I processi che si svolgono nel cuore dell’Occidente – prima latino e poi moderno – non sono meno complessi. La regalità imperiale rivendicata da Gregorio si inscrive in una più lunga storia di consolidamento del potere papale – tanto dentro la Chiesa quanto nei confronti dei monarchi temporali – che indica la pretesa di intrattenere una relazione speciale con la fonte divina della legge, oltre che la richiesta di obbedienza universale. I dibattiti filosofici, teologici, canonistici e politici che hanno accompagnato il lungo trapasso dal “Medioevo” alla prima età moderna – tra XIV e XVI secolo – documentano viceversa il farsi plurali e autonome di sfere dell’agire, per cui teologia, morale, diritto e politica trovano piani differenti di legittimazione, modificando quindi anche la natura dell’obbligazione, ormai divisa tra costrizione della legge e obbligo in coscienza.

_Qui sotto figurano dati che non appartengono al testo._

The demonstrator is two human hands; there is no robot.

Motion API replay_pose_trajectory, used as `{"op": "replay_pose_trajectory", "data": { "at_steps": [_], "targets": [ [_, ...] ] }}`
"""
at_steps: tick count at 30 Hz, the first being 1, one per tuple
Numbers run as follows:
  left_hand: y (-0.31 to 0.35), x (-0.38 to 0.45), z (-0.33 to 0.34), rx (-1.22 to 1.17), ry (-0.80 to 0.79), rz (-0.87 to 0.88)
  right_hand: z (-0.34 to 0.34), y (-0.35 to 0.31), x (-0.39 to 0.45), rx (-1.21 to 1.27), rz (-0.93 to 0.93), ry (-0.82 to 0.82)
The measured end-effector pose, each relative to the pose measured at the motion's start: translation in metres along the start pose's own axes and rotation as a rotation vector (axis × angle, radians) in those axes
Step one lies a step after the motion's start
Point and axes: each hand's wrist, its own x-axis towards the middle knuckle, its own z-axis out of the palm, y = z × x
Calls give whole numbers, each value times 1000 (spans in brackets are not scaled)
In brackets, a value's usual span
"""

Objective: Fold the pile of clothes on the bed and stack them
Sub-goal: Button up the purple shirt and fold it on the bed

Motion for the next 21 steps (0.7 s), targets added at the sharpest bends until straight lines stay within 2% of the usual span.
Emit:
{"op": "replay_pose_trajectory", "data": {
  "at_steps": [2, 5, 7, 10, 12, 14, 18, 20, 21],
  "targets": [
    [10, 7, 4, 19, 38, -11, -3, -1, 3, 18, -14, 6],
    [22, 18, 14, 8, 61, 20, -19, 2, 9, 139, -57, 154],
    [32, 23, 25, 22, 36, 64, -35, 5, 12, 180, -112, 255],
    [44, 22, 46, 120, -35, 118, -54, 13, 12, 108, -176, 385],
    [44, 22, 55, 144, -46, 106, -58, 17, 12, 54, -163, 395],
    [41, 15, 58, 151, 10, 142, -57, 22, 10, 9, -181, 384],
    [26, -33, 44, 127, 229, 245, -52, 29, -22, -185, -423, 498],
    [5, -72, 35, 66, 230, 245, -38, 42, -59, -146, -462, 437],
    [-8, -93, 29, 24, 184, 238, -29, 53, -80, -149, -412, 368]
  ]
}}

Un importante racconto di legittimazione della modernità la presenta appunto come epoca di separazione del politico dal religioso e dello Stato dalla Chiesa. Il tramonto del moderno ha portato tuttavia con sé anche la crisi del modello laicista – cui alcuni brindano mentre altri la biasimano – e ha di conseguenza riproposto all’attenzione diverse tipologie di incrocio tra politica, religione e diritto. Una di esse è inclusa nella categoria dei “sistemi giuridici religiosi”, che schiude interessanti orizzonti comparativi e in cui ricade la concreta esperienza islamica di un ordinamento legislativo fondato sul concetto di divinità. Contestualmente l’analisi dell’obbedienza – rimettendo in gioco i valori della misura, della continenza e della relazionalità – mostra la reciprocità tra libertà e legge, autonomia e responsabilità, nello scenario contemporaneo.